[Requirement] Reproduce all of the listing below without alteration.
** Opening Given material block **
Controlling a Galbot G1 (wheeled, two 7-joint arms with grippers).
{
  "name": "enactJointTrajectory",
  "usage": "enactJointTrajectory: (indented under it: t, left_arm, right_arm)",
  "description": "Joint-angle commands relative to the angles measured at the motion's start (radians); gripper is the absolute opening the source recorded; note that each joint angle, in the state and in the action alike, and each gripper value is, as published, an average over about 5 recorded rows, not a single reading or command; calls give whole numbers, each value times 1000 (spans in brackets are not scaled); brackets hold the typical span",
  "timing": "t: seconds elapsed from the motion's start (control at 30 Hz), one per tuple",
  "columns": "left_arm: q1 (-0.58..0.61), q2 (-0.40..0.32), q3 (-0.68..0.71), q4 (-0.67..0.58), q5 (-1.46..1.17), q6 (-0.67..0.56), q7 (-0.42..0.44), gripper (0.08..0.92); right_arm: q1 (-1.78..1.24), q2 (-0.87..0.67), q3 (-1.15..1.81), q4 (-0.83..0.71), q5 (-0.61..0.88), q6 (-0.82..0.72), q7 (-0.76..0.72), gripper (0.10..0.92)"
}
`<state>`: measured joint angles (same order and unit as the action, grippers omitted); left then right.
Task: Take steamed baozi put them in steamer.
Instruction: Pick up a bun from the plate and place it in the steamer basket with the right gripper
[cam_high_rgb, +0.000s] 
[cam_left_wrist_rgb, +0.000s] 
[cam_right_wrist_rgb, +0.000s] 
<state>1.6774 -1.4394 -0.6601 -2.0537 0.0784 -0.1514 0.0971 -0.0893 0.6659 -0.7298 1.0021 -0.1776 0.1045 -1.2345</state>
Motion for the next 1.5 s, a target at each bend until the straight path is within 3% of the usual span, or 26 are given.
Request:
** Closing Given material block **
[Task solution]
Controlling a Galbot G1 (wheeled, two 7-joint arms with grippers).
{
  "name": "enactJointTrajectory",
  "usage": "enactJointTrajectory: (indented under it: t, left_arm, right_arm)",
  "description": "Joint-angle commands relative to the angles measured at the motion's start (radians); gripper is the absolute opening the source recorded; note that each joint angle, in the state and in the action alike, and each gripper value is, as published, an average over about 5 recorded rows, not a single reading or command; calls give whole numbers, each value times 1000 (spans in brackets are not scaled); brackets hold the typical span",
  "timing": "t: seconds elapsed from the motion's start (control at 30 Hz), one per tuple",
  "columns": "left_arm: q1 (-0.58..0.61), q2 (-0.40..0.32), q3 (-0.68..0.71), q4 (-0.67..0.58), q5 (-1.46..1.17), q6 (-0.67..0.56), q7 (-0.42..0.44), gripper (0.08..0.92); right_arm: q1 (-1.78..1.24), q2 (-0.87..0.67), q3 (-1.15..1.81), q4 (-0.83..0.71), q5 (-0.61..0.88), q6 (-0.82..0.72), q7 (-0.76..0.72), gripper (0.10..0.92)"
}
`<state>`: measured joint angles (same order and unit as the action, grippers omitted); left then right.
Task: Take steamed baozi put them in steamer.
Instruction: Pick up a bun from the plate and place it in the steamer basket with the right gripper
[cam_high_rgb, +0.000s] 
[cam_left_wrist_rgb, +0.000s] 
[cam_right_wrist_rgb, +0.000s] 
<state>1.6774 -1.4394 -0.6601 -2.0537 0.0784 -0.1514 0.0971 -0.0893 0.6659 -0.7298 1.0021 -0.1776 0.1045 -1.2345</state>
Motion for the next 1.5 s, a target at each bend until the straight path is within 3% of the usual span, or 26 are given.
Request:

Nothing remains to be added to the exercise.